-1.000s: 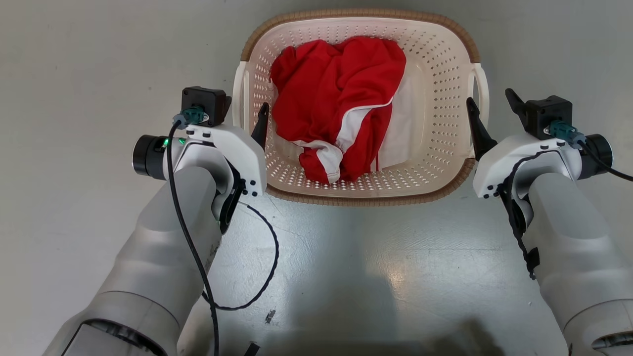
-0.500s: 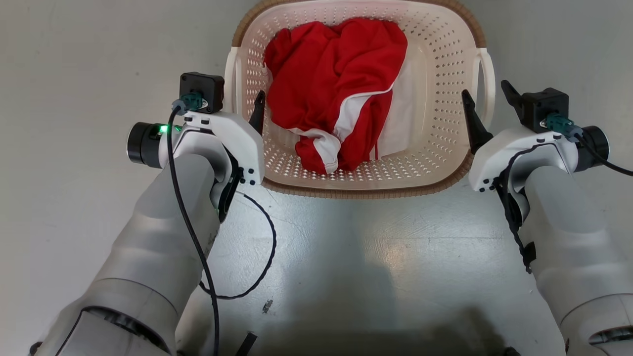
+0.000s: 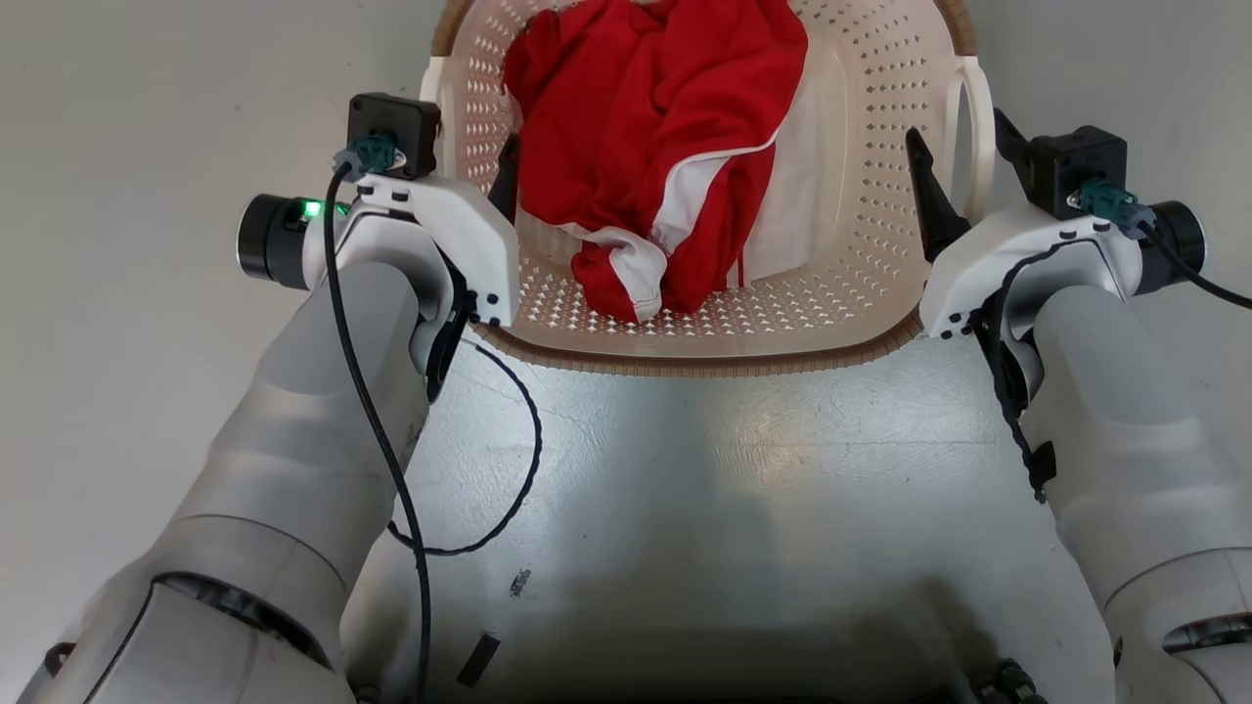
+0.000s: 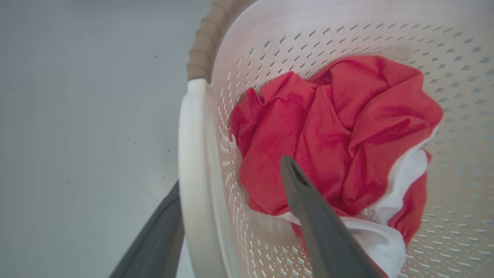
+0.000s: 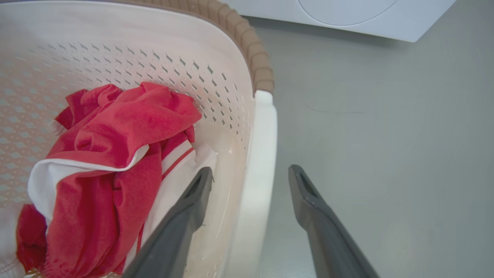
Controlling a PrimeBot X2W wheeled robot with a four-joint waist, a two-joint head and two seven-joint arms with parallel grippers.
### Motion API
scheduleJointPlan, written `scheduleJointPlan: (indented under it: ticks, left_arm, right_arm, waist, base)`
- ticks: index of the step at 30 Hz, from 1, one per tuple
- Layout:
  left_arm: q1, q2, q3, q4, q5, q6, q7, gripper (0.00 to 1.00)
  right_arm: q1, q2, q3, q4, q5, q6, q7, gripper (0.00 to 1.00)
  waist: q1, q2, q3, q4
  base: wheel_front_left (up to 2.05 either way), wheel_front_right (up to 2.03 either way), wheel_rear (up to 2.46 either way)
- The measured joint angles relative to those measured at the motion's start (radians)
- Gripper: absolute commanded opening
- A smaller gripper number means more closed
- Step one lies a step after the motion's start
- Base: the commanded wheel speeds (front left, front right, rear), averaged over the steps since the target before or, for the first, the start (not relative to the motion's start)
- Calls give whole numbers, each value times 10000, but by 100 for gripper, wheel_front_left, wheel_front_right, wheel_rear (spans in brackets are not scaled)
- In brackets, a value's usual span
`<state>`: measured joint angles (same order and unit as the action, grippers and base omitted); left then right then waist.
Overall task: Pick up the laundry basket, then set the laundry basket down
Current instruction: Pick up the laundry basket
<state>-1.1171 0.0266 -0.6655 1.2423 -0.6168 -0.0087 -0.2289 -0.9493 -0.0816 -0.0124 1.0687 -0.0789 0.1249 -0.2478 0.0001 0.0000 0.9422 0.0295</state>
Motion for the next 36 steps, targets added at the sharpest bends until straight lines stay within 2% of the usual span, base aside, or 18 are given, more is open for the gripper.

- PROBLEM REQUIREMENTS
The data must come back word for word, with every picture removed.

- OUTPUT FOR THIS TASK
-1.000s: 
-0.500s: 
+0.000s: 
+0.000s: 
+0.000s: 
Controlling a PrimeBot X2W wheeled robot with a four-joint waist, a two-joint head and two seven-joint arms with parallel grippers.
### Motion API
scheduleJointPlan, written `scheduleJointPlan: (indented under it: ticks, left_arm, right_arm, waist, base)`
- ticks: index of the step at 30 Hz, from 1, one per tuple
- Layout:
  left_arm: q1, q2, q3, q4, q5, q6, q7, gripper (0.00 to 1.00)
  right_arm: q1, q2, q3, q4, q5, q6, q7, gripper (0.00 to 1.00)
  waist: q1, q2, q3, q4
  base: wheel_front_left (up to 2.05 either way), wheel_front_right (up to 2.03 either way), wheel_rear (up to 2.46 either way)
- The measured joint angles relative to those measured at the motion's start (radians)
- Gripper: absolute commanded opening
- A smaller gripper number means more closed
- Step one lies a step after the motion's start
- Base: the commanded wheel speeds (front left, front right, rear), averaged over the steps since the target before or, for the first, the start (not relative to the motion's start)
- Calls give whole numbers, each value times 10000, but by 100 for gripper, wheel_front_left, wheel_front_right, wheel_rear (spans in brackets are not scaled)
- In brackets, a value's usual span
`<state>`: measured joint angles (same order and unit as the action, grippers and base omitted); left then right then waist.
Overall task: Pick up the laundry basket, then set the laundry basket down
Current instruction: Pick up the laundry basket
<state>-1.1171 0.0266 -0.6655 1.2423 -0.6168 -0.0087 -0.2289 -0.9493 -0.0816 -0.0124 1.0687 -0.0789 0.1249 -0.2478 0.0001 0.0000 0.9422 0.0295</state>
Motion for the next 36 steps, targets added at the sharpest bends until straight lines stay within 2% of the usual span, base aside, or 18 are given, more is open for the gripper.

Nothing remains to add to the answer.